-- INPUT DATA follows --

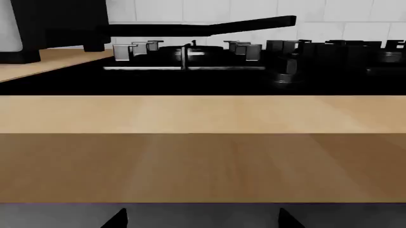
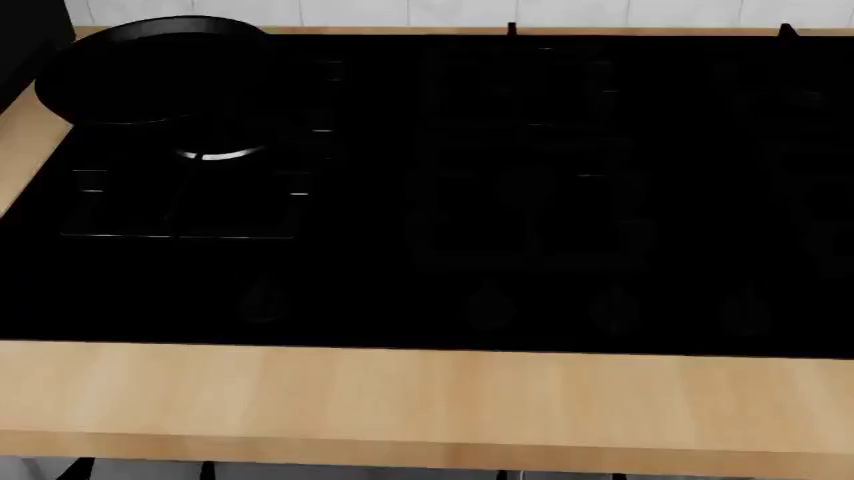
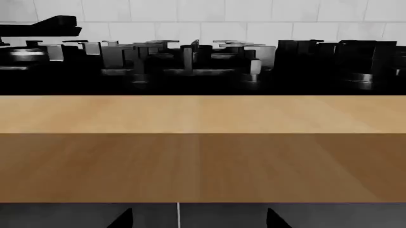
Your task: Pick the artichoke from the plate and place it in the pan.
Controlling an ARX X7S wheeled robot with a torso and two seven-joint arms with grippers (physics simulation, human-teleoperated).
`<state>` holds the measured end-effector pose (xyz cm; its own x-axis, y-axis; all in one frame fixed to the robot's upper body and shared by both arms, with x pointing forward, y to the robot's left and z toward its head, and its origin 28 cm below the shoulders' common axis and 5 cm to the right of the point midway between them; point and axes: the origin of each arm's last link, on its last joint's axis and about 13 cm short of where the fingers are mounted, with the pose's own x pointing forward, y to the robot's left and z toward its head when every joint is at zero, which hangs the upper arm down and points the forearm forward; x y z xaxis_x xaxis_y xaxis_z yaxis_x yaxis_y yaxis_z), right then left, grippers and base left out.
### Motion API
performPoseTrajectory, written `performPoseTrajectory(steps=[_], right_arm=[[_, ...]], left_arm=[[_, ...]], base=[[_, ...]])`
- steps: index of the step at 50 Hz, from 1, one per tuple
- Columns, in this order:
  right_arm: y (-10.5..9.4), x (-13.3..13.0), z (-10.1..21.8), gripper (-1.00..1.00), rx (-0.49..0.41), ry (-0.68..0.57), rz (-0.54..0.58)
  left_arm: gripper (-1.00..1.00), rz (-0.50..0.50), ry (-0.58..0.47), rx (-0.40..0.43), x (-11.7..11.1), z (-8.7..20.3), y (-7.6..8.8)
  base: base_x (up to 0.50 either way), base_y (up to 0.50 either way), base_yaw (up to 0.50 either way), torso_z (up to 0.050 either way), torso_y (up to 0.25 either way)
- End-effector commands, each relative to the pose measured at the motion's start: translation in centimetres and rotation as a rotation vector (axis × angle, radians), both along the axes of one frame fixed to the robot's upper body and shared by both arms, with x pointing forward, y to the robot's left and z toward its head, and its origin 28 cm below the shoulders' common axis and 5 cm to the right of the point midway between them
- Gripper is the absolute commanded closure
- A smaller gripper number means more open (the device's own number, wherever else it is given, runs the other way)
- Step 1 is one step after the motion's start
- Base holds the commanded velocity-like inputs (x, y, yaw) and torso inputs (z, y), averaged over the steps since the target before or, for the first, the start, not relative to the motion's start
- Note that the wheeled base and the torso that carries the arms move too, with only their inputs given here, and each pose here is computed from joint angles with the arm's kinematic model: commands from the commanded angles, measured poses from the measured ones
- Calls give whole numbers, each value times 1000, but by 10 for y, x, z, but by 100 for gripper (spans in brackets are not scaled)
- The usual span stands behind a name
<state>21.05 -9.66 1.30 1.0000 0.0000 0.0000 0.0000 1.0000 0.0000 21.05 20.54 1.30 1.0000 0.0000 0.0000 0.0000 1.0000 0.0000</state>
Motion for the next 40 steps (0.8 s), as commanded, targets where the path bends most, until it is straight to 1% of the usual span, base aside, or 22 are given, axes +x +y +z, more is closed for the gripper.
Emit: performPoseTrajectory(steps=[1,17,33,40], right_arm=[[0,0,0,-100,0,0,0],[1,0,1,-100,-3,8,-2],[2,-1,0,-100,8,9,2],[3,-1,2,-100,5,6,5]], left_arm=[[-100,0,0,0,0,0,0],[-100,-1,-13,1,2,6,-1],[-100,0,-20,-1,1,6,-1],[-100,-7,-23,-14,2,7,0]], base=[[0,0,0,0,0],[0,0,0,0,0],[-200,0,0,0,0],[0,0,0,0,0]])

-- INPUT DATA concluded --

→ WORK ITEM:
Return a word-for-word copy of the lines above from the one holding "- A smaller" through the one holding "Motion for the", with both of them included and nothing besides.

→ SOLUTION TO THIS EXERCISE:
- A smaller gripper number means more open (the device's own number, wherever else it is given, runs the other way)
- Step 1 is one step after the motion's start
- Base holds the commanded velocity-like inputs (x, y, yaw) and torso inputs (z, y), averaged over the steps since the target before or, for the first, the start, not relative to the motion's start
- Note that the wheeled base and the torso that carries the arms move too, with only their inputs given here, and each pose here is computed from joint angles with the arm's kinematic model: commands from the commanded angles, measured poses from the measured ones
- Calls give whole numbers, each value times 1000, but by 10 for y, x, z, but by 100 for gripper (spans in brackets are not scaled)
- The usual span stands behind a name
<state>21.05 -9.66 1.30 1.0000 0.0000 0.0000 0.0000 1.0000 0.0000 21.05 20.54 1.30 1.0000 0.0000 0.0000 0.0000 1.0000 0.0000</state>
Motion for the next 40 steps (0.8 s), as commanded, targets where the path bends most, until it is straight to 1% of the usual span, base aside, or 22 are given, axes +x +y +z, more is closed for the gripper.

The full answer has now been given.